Sunday, June 22, 2014

How the cross-platform, custom game engine integrates in the big picture

While designing and developing the game engine, it became somewhat necessary to start drawing some pictures to help get a bit of visualization going on.  This picture here shows, hopefully, that the engine itself is merely a component in the "bigger picture" of how a bunch of code and logic fit together to finally and actually be able to make a real game product.

Because the engine is C (read here for the reasons why it is C), the source code should be written such that we can take the C files over to platform x, compile it, and it just works.  In theory that sounds great, but in practice it isn't quite that simple.  As long as I can separate out the cross-platform code from the platform specific code, then all will be [mostly] well.  Fortunately, this design also lends flexibility in how we go about implementing those platform specific things while allowing the vast majority of the engine to be compiled, more or less, as is across multiple platforms.

The top part of the this picture shows the various Operating Systems we plan to support.  Each, of course, has their own considerations that don't play well with other OS's though -- so we had to split those "platform specifics" away from the "core" of the game engine.  By decoupling them, we can make lots of upgrades, fixes, and what not to the core and have it be fixed instantly across all platforms.  We can also write the platform specific parts once and never really need to change it once it works.
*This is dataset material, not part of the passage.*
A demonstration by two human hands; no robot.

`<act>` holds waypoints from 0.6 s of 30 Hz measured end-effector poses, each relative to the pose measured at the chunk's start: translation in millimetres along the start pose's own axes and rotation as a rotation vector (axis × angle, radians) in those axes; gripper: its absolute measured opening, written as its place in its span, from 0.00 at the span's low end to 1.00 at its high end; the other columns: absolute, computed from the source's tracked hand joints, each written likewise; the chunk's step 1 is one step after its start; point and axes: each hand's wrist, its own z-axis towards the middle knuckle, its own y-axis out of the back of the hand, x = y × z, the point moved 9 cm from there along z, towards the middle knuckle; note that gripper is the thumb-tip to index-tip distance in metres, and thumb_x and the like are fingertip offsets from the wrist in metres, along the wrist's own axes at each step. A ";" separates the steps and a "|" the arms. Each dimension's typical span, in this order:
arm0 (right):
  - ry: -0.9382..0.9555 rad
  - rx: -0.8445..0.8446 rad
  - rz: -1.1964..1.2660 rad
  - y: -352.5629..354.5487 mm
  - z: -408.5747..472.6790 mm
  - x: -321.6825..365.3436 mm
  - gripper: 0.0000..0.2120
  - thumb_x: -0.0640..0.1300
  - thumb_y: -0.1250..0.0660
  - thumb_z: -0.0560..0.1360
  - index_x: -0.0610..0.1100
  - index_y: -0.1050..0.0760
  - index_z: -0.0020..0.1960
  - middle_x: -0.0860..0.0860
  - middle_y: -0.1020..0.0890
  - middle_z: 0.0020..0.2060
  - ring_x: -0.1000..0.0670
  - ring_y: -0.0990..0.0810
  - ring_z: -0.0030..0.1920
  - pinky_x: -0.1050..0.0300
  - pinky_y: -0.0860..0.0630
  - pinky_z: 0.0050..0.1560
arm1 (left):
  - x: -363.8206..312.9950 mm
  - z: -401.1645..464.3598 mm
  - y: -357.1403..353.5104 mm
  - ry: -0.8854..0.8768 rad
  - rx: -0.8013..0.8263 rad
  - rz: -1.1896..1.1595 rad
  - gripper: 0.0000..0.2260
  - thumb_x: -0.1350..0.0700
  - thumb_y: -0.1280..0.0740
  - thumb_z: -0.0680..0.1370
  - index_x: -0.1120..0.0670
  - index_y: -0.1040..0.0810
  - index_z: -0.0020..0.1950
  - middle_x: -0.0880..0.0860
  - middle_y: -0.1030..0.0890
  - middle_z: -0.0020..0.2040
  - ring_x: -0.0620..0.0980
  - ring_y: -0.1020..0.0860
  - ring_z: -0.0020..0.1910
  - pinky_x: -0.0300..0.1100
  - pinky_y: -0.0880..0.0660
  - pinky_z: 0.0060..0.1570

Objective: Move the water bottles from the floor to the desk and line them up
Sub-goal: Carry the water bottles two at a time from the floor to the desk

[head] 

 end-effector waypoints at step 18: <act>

The Platform Specifics are:
  • compiled 3rd party libraries (static or dynamic, depending on the platform/license)
  • windowing code (hey, they all speak differently with their host OS!)
  • device data gathering about hardware capacities
  • core input handling
  • opengl setup
  • utility things, like figuring out storage paths, how to talk to file system
  • platform specific scripts, batch files for windows, bash for the others
The Game Engine then is:
  • Lots of header files for 3rd party libraries
  • Lots of loading data routines
  • Lots of math, geometry, collision detection routines
  • Random number generator
  • Lots of graphics functions
  • Lots of utility functions (think buffering files, writing strings in binary, delay functions, etc)
  • Generalized/abstracted input handling
  • Generalized/abstracted sound output handling
  • Logging functions
  • Networking code
  • Physics
  • Vector stuff
  • Matrix stuff
  • Time/Date handling
  • String handling
  • Memory handling
  • Specialized data support for game data files
  • Embedded Lua script engine
  • Everything else not platform specific
The Game Core is:
  • Art, sound, data loading/destroying
  • Game objects
  • Actors
  • Artificial Intelligence
  • Player input response
  • Game networking
  • Game physics (in addition or by compliment to the game engine's)
  • Everything else that makes the game
Once all of these things are combined and compiled/linked together, the actual game can be spit out and run on any of the supported platforms!  It is quite exciting to see our Windows version work near flawlessly on iOS or OSX just by pulling down the game core code, compiling, and it works... yea, sometimes there are hitches, but these are usually quick to fix as they are general oversights.

It was also quite breath-taking to see a "windows game" work on Linux almost without a hitch also.